Other details similarly support the children’s profound connection to Narnia. Firstly, the children are transported back to Narnia without even trying, suggesting that they have some unfulfilled destiny there dictated by a greater power. They also find and use their old gifts from Father Christmas, all of which are still in good working condition after hundreds of years. For instance, when Peter finds his sword, “He [is] afraid at first that it might be rusty and stick to the sheath. But it [is] not so. With one swift motion he [draws] it and [holds] it up, shining in the torchlight” (317). These descriptions hint that the gifts still hold some magic that will help the children on their next adventure. The recovery of the gifts also helps the children settle back into their Narnian identities in preparation for the trials to come. When Peter raises his sword, “There [is] a new tone in his voice, and the others all [feel] that he [is] really Peter the High King again” (317). When Susan plucks the string on her bow, “that one small noise [brings] back the old days to the children’s minds more than anything that had happened yet” (306).

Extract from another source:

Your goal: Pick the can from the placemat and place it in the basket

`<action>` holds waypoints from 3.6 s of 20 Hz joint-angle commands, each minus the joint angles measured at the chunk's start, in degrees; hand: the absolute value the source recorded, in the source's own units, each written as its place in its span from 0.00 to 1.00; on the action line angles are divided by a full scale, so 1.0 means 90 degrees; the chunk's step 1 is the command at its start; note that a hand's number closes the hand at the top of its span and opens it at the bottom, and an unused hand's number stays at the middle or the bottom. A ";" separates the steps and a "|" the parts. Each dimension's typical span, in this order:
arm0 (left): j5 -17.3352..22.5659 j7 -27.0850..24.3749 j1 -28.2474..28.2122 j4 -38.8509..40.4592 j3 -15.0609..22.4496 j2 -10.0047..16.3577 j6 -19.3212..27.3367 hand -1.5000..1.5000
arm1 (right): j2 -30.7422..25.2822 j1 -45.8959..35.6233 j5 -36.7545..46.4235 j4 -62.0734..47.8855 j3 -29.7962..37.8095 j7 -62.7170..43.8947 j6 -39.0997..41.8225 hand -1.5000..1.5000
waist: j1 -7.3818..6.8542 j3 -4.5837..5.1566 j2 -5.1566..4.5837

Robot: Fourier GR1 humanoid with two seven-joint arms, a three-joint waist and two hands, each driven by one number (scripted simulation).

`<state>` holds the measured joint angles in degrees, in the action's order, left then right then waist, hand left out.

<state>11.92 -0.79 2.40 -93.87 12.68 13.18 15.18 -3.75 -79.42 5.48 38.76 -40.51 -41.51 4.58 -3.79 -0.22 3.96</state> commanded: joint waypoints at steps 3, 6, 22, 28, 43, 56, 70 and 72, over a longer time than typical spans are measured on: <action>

Even before they realize where they are, the Pevensie children are cooperative with each other, working together to solve problems. They are presented as a close family unit with many shared memories and values. They help each other safely traverse the island, locate food and water, and find their old gifts. When they encounter the two soldiers on the beach, they seamlessly work together to scare away the soldiers without even discussing how to respond. Peter and Edmund stand out as particularly perceptive. Peter is the first to point out that the children have been transported to Narnia, and specifically to their old castle, saying, “We are in the ruins of Cair Paravel itself” (206). Edmund correctly guesses that Narnia’s time passes differently than time on Earth, and he persuades his siblings that they are experiencing Narnia in a different era, asking his siblings, “Why shouldn’t hundreds of years have gone past in Narnia while only one year has passed for us in England?” (347).